O futuro da mineração é bem diferente, sem mineiros
“No contexto das técnicas atuais de mineração eu participei da transição da mineração subterrânea para a de céu aberto, em Butiá. Tinha o passado lá que era ruim e depois veio a parte boa da organização da Copelmi, como empresa moderna na área de segurança de trabalho e na área produtiva. Investiram muito em treinamento de mão de obra. Daí vieram as questões ambientais, que os movimentos sociais e os ambientalistas apontam com toda a razão. A mineração causa impacto e não é pouca coisa. Mas é justo lembrar que foi a primeira empresa a conseguir a certificação da ISO 14000. Enfim, arrumou muita coisa. Mas o passado é história, a memória que ficou, que é da nossa cultura regional. O que vale é o futuro. E o futuro da mineração é bem diferente do que foi lá no passado. A tecnologia hoje é outra, hoje não existe mineiro, que ia lá com uma furadeira manual pra colocar dinamite, detonar e tirar carvão com uma pá, num ambiente altamente insalubre. Hoje a maioria é operador de máquina, trabalha dentro de uma escavadeira de grande porte. É uma atividade que vai mexer com o meio ambiente, remover terra, causar impacto”.
Foto: Igor Sperotto
O emprego gerado pela mineração é sazonal e os mais bem remunerados sempre foram para gente de fora
“Acredito que na abertura da cava da mina Guaíba, no início da preparação do terreno, vai haver emprego, mas isso é sazonal. Terminou isso aí, a empresa vai trabalhar com 300 operadores, a parte administrativa é toda terceirizada. Claro que vai ter emprego indireto, vai ter transporte, alimentação. Os empregos mais bem remunerados sempre foram para gente de fora. Era assim na empresa antecessora da Copelmi”.
Charqueadas devia ter um projeto pra se libertar da mineração
“Maior impacto que tu tive profissionalmente foi quando eu recebi uma ordem de descer na mina às 6h e retornar só depois do meio-dia e ver como é que o pessoal se comportava lá embaixo, era a primeira grande crise, aí um elevador eu já sabia que a maioria ia ser demitida. Olhei aquele pessoal lá trabalhando, produzindo, brincando, porque pra eles extrair carvão era divertido, fazendo planos pro futuro. Dali a pouco, a cada 14 do elevador, 12 recebiam o aviso prévio.
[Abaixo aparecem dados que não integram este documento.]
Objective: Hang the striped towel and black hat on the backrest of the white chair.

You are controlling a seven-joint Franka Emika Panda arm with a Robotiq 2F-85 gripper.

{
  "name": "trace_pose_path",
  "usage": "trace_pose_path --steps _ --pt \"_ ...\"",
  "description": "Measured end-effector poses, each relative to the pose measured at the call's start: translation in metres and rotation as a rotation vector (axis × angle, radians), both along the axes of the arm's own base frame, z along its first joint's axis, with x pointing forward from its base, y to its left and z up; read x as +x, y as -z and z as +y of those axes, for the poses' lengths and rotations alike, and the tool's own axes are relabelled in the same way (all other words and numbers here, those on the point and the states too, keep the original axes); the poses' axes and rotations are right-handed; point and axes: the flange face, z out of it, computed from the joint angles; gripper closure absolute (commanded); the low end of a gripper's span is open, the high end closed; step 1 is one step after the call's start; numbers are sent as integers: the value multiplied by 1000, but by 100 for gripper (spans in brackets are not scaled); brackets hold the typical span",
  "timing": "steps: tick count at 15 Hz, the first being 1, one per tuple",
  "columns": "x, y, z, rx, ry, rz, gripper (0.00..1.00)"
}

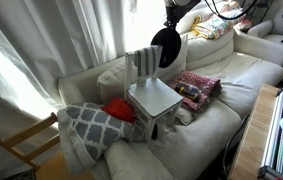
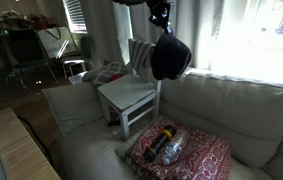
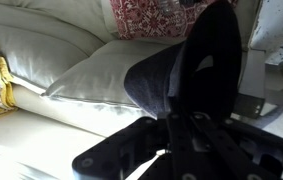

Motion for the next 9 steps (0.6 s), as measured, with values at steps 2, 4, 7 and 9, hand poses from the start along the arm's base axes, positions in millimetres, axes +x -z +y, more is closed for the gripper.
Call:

Os acidentes sempre me preocuparam, como um prevencionista, mas a pior coisa foi o desemprego, o que mexeu com toda a economia da cidade. Charqueadas devia ter um projeto para se desligar do carvão. Não tem mais como. O carvão é algo que o mundo está eliminando. Alguém vai ter que fazer alguma coisa com esse carvão de uma outra maneira esse projeto dos coreanos de gaseificar o carvão, não sei, não conheço, mas o carvão é algo que a nossa cidade se ligou muito né? A empresa tinha 1,5 mil empregados. Tu chegavas no comércio se tu eras mineiro tinha crédito livre. Comprava cachaça em qualquer boteco fiado. Quando fechou a minha tinha pouco mais de 200. O maior impacto foi o problema social que criou na cidade na época das demissões e que deixou marcas na economia local até hoje. De dezembro de 2014 a abril de 2016 o Sine de Charqueadas registrou 4 mil desempregados – 10% da população”.